┌──

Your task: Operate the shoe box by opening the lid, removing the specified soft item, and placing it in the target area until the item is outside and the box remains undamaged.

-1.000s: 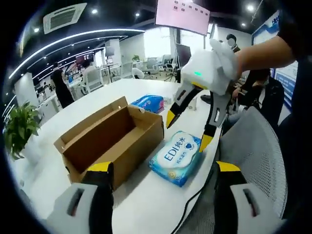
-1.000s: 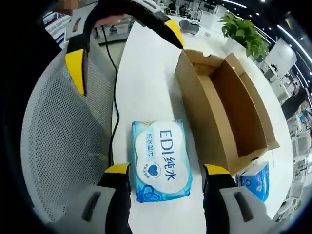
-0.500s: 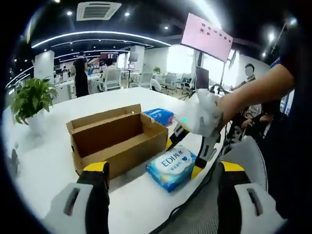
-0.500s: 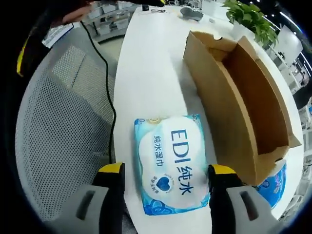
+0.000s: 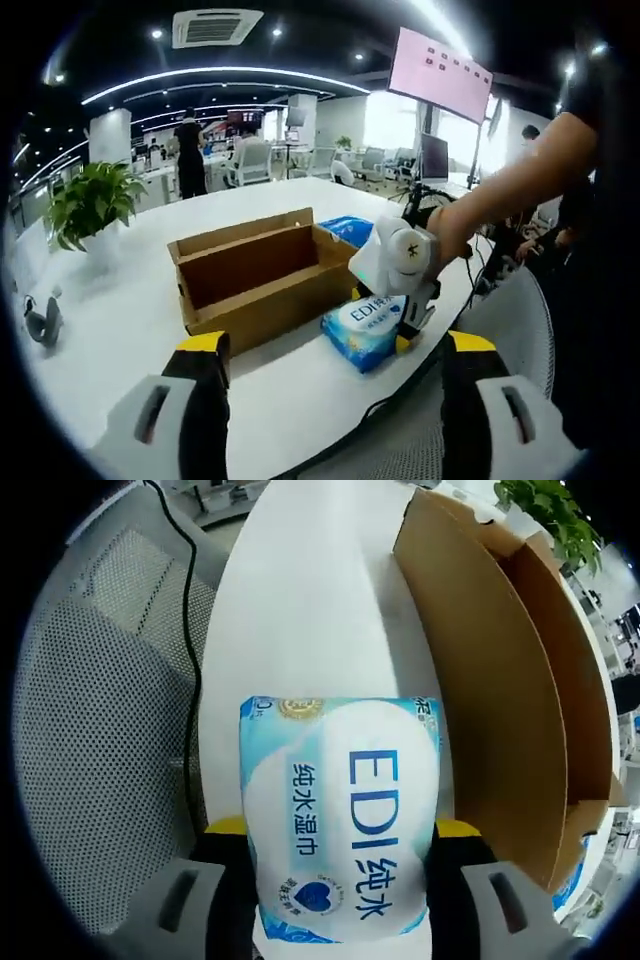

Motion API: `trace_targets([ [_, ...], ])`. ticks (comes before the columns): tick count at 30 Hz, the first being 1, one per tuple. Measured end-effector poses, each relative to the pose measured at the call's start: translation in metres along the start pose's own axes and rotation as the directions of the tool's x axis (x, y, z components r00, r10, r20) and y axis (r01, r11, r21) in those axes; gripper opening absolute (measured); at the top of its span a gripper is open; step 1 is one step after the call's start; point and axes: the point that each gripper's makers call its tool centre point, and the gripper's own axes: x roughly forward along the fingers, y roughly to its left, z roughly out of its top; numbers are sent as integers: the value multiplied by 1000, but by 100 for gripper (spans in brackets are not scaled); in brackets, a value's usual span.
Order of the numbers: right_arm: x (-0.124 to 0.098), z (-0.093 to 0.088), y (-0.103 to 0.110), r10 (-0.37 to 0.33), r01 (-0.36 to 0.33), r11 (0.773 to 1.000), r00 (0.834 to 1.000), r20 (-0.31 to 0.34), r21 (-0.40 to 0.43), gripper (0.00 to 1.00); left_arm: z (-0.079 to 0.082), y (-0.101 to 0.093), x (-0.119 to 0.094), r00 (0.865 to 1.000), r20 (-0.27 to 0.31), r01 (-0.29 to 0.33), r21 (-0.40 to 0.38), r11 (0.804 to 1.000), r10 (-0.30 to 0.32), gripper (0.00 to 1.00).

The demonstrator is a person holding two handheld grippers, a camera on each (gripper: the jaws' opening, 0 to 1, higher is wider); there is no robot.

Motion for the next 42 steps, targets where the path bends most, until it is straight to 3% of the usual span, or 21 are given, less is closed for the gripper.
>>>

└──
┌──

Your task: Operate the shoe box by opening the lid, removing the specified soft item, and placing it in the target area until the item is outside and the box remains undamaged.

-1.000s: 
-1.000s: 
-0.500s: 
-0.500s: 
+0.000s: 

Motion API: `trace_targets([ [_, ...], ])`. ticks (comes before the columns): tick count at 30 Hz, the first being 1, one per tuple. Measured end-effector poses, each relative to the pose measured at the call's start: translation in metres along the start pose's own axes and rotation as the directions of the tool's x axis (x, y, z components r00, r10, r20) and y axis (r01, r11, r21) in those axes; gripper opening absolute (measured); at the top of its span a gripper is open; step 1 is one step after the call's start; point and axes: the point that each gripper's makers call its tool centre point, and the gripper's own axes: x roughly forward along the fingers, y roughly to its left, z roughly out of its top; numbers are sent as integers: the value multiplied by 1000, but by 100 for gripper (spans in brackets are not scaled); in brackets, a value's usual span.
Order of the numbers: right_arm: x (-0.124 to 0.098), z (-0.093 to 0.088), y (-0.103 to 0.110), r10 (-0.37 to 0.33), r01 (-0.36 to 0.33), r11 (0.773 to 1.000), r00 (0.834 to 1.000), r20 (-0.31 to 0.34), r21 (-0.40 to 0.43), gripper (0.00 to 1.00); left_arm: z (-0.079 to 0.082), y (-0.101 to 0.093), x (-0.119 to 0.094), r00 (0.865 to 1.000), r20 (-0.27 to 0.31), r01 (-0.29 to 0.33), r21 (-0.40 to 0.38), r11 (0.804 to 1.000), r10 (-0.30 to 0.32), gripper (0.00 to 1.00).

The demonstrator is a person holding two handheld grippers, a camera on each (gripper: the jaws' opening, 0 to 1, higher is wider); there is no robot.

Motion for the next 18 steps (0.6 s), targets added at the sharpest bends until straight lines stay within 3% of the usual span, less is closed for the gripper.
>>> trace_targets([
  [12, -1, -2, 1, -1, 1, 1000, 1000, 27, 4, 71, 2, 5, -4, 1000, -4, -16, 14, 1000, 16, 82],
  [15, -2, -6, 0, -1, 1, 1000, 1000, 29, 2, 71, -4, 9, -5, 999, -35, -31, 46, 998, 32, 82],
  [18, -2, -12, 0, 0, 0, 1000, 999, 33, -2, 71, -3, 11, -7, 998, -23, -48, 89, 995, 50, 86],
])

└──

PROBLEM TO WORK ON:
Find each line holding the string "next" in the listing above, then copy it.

PROBLEM SOLUTION:
Motion for the next 42 steps, targets where the path bends most, until it is straight to 3% of the usual span, or 21 are given, less is closed for the gripper.
Motion for the next 18 steps (0.6 s), targets added at the sharpest bends until straight lines stay within 3% of the usual span, less is closed for the gripper.

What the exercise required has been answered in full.